You know what would have made them look less like ogres? Not painting the damn things flesh color. Mind you it would be a pain in the ass to use brush skill to overcome the overly human appearance of the models. (Funny side note: They remind me of a kit bash I did way back in the day for a generic CSM:Greater daemon using a giant and a large wolf model I had laying around.)


----------



## Death Shroud (Mar 1, 2008)

Personally think they look gash. :-(


----------



## MadCowCrazy (Mar 19, 2009)

I dont like these at all, head is ugly, upper arm is too big, not enough hair. I really love the skin wolves from FW but they are too damn expensive. I've exchanged allot of my models to get more werewolves but dont know what I will do with them.


----------



## Loli (Mar 26, 2009)

I don't know, I like them, then I don't like them, then I do. It just seems odd. They just remind me of scrawny less cool rat ogres.


----------



## gen.ahab (Dec 22, 2009)

Those are quite possible the worst sculpts they have put out to date. Why not cover most of the body in fur, like every-fucking-body else? Nope, that would make too much sense. Lets go with a spiked cock rug. Yup... brilliant.
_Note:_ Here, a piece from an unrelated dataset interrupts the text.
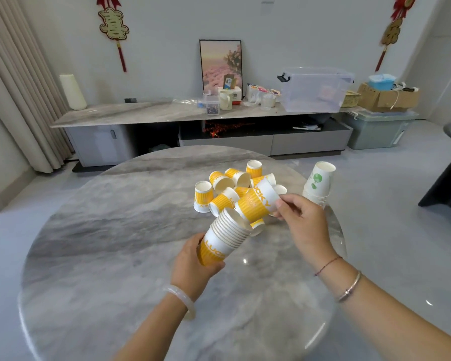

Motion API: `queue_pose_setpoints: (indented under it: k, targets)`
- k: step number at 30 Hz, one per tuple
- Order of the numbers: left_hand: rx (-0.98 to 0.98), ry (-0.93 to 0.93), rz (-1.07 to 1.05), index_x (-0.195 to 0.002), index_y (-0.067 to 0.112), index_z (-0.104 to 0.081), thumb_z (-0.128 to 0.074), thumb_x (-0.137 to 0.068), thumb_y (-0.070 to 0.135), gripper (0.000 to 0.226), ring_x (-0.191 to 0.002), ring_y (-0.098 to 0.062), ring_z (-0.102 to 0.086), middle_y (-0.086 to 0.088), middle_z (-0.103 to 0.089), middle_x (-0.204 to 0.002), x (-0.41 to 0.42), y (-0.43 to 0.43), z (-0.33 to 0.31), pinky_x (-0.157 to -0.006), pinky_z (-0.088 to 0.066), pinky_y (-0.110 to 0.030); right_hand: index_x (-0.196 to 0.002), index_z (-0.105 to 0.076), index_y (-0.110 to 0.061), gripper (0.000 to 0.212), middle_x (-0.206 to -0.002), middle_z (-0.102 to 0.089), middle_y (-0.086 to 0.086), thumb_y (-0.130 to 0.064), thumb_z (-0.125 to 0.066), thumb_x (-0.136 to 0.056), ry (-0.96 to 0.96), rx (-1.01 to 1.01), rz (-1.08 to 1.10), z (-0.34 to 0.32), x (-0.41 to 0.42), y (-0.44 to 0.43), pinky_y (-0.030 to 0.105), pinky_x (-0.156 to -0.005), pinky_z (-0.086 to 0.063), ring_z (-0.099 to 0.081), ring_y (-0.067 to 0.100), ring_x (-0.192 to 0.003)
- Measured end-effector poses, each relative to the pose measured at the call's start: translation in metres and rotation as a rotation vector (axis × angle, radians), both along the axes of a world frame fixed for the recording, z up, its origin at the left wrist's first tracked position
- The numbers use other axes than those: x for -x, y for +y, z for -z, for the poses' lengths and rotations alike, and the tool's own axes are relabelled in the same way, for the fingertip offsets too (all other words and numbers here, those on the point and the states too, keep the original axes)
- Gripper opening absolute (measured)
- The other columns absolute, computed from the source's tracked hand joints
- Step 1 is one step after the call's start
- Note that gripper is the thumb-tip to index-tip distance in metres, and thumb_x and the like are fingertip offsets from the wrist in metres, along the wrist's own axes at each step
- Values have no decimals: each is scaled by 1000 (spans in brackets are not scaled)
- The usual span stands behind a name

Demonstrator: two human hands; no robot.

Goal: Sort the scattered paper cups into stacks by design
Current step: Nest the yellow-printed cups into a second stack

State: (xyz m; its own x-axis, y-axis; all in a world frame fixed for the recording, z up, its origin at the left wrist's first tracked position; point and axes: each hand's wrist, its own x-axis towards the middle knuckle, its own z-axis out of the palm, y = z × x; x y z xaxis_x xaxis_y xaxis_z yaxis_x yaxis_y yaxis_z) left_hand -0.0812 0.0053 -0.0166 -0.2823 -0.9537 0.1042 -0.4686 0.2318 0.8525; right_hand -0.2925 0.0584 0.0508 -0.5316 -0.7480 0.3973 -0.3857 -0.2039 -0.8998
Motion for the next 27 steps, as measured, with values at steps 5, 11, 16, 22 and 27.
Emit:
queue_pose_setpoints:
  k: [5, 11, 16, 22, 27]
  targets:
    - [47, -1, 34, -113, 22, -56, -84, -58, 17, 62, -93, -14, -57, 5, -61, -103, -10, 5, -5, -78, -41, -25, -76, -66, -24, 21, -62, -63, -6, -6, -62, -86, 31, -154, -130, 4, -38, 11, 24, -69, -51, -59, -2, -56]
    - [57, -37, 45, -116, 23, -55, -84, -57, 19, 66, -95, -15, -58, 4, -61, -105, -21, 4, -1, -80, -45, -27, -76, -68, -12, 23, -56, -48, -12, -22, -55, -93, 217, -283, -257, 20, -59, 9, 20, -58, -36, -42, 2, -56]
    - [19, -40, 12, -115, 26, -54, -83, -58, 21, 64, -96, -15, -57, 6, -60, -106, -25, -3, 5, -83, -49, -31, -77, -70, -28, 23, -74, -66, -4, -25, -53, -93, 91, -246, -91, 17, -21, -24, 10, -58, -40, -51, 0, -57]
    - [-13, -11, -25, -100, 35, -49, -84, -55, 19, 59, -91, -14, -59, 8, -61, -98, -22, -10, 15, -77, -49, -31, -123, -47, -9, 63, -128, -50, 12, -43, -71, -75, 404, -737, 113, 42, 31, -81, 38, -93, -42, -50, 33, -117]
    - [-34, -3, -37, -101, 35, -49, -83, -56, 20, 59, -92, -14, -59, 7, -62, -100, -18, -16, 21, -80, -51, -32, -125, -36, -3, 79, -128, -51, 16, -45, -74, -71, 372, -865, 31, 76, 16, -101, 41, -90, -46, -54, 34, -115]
Besides that, the damn rams are bigger than the heads, and almost everything seems to be out of proportion. Horrible job.


----------



## bitsandkits (Mar 18, 2008)

they look shite


----------



## Codex Todd (Mar 22, 2009)

Good yes, but better than the FW skin wolf? No IMO.


----------



## slaaneshy (Feb 20, 2008)

bitsandkits said:


> they look shite


GW retailer says they look shite? I'm shocked!

Just because they look different from GW conception does not make them shite - makes them different. Variety is a good thing.

Now the Orc Fight Wagon they produced on the other hand - that IS shite!


----------



## Serpion5 (Mar 19, 2010)

slaaneshy said:


> Just because they look different from GW conception does not make them shite - makes them different. Variety is a good thing.


No, they look shite. :laugh:


----------



## Barnster (Feb 11, 2010)

:goodpost:

If someone buys me a set (Of Mantics) I'll do a side by side comparison of these and FW skin wolves.  I think we'll all see FW look better. Seriously the detail on the FW models are phenomenal. The only downside is there are only 4 unique poses for them 

Does anyone know the base size the mantics are on? If its a 40mm they are tiny beyond tiny, if its 50mm they could work. They may be ok as a basis for conversions or add-on sculpting.


----------



## EmbraCraig (Jan 19, 2009)

Barnster said:


> :goodpost:
> 
> If someone buys me a set (Of Mantics) I'll do a side by side comparison of these and FW skin wolves.  I think we'll all see FW look better. Seriously the detail on the FW models are phenomenal. The only downside is there are only 4 unique poses for them
> 
> Does anyone know the base size the mantics are on? If its a 40mm they are tiny beyond tiny, if its 50mm they could work. They may be ok as a basis for conversions or add-on sculpting.


Of course, you just about get all 3 of the mantic ones for the cost of 1 forgeworld one (£32 for 3 vs £12.49 for 3), but don't let that have any bearing at all. And the bases are 40mm, as you'd probably expect.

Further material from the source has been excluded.